Lesson 5: Aggregations | Microsoft SQL Server 7 Data Warehousing Technical Support Training Kit

An aggregate is a table or structure containing precalculated data. Aggregations support rapid and efficient querying of a multidimensional database. Designing aggregations is one of the most important processes that can be directly attributed to the performance of the data warehouse and data mart.

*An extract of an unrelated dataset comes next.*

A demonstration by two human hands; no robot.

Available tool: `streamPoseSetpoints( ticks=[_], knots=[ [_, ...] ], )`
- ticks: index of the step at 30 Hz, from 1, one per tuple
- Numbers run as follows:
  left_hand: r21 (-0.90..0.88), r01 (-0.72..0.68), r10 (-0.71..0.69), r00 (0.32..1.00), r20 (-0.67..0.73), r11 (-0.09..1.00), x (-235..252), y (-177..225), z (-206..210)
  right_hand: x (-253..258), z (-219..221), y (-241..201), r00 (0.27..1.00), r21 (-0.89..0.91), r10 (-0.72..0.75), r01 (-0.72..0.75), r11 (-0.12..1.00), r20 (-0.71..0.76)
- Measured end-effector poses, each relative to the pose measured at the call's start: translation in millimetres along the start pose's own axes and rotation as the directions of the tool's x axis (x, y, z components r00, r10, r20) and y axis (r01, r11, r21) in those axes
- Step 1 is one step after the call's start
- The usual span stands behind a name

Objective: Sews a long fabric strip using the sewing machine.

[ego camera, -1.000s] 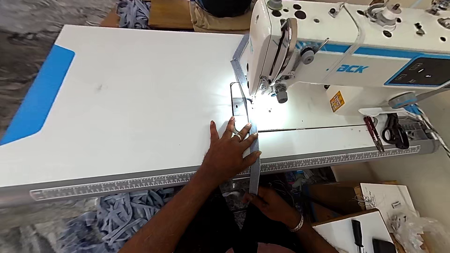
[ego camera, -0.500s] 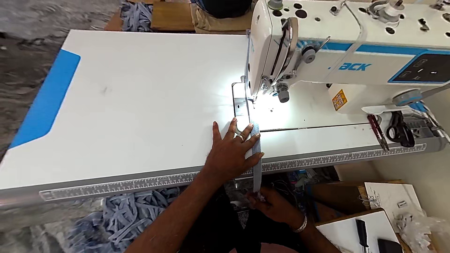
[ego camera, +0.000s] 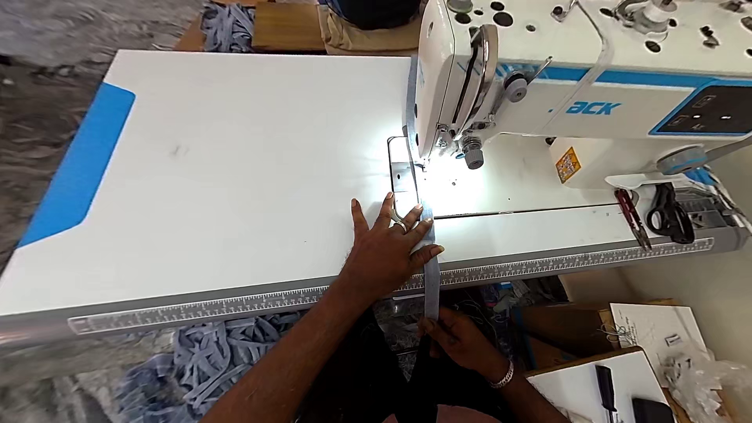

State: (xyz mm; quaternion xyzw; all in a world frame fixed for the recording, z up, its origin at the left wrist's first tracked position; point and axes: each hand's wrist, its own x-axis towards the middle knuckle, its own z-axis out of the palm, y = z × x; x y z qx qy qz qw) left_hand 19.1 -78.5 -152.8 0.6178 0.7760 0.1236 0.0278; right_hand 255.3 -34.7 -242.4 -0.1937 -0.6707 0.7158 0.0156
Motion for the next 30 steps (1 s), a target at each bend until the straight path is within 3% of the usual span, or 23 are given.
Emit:
streamPoseSetpoints(
  ticks=[10,13,16,19,20,22,23,26,27,30],
  knots=[
    [0.028,0.135,-0.136,0.99,0.048,0.991,53,-25,-4,2,0,-1,0.997,-0.117,0.063,-0.059,0.991,0.032],
    [0.012,0.174,-0.175,0.982,0.071,0.985,70,-32,-9,-1,-14,-13,0.989,-0.326,0.109,-0.072,0.943,0.097],
    [0.014,0.191,-0.191,0.979,0.066,0.982,81,-36,-9,-14,-54,-59,0.98,-0.602,0.164,-0.065,0.796,0.111],
    [0.012,0.186,-0.187,0.981,0.057,0.982,84,-36,-10,-36,-110,-128,0.98,-0.725,0.088,-0.191,0.662,-0.178],
    [0.01,0.188,-0.189,0.98,0.062,0.982,85,-35,-11,-41,-128,-148,0.94,-0.754,-0.031,-0.252,0.607,-0.339],
    [0.004,0.2,-0.2,0.977,0.069,0.98,85,-36,-12,-38,-164,-168,0.754,-0.782,-0.294,-0.434,0.447,-0.587],
    [0.0,0.2,-0.2,0.978,0.063,0.98,84,-36,-11,-32,-182,-170,0.703,-0.758,-0.293,-0.552,0.349,-0.647],
    [-0.005,0.2,-0.199,0.978,0.068,0.98,85,-34,-12,-16,-220,-155,0.726,-0.73,-0.1,-0.661,0.172,-0.681],
    [-0.007,0.203,-0.202,0.977,0.069,0.979,85,-33,-12,-19,-222,-159,0.734,-0.736,-0.086,-0.654,0.175,-0.674],
    [-0.026,0.214,-0.212,0.976,0.054,0.977,83,-34,-11,-48,-202,-176,0.71,-0.759,-0.287,-0.539,0.365,-0.643]
  ],
)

After this lesson, you will be able to:

Describe the design characteristics of aggregate schemas

Evaluate whether you will choose to build aggregate schemas of your own

Estimated lesson time: 30 minutes

Designing Aggregations

The raw performance of a data warehouse or data mart can be directly attributed to the design and storage strategies implemented in data aggregation. To better understand the intricate details of aggregate design, you must consider the following issues: what is aggregation, aggregate characteristics, and aggregate design issues.

What Is Aggregation?

An aggregation is a table or structure containing precalculated data. Examples of common aggregations are a sum of numbers or a count of items. Aggregations support rapid and efficient querying of a multidimensional database. The following table describes when and where aggregations are created in different querying scenarios:

Query Scenario	When Created	Where Stored
SQL query	Dynamically	Not stored
Aggregate schema	During warehouse loading	In the warehouse
Cube	Dynamically	Not stored
Cube with aggregations	During cube building	In the cube

Aggregations improve query response time by having the answers ready before the questions are asked, therefore bypassing the performance overhead of dynamically calculating the results during data retrieval. Aggregates must conform to explicit rules derived from the hierarchical structure of all dimensions and the granularity of the base fact table. An aggregate applies to all data in the fact table rather than to select subsets of the data.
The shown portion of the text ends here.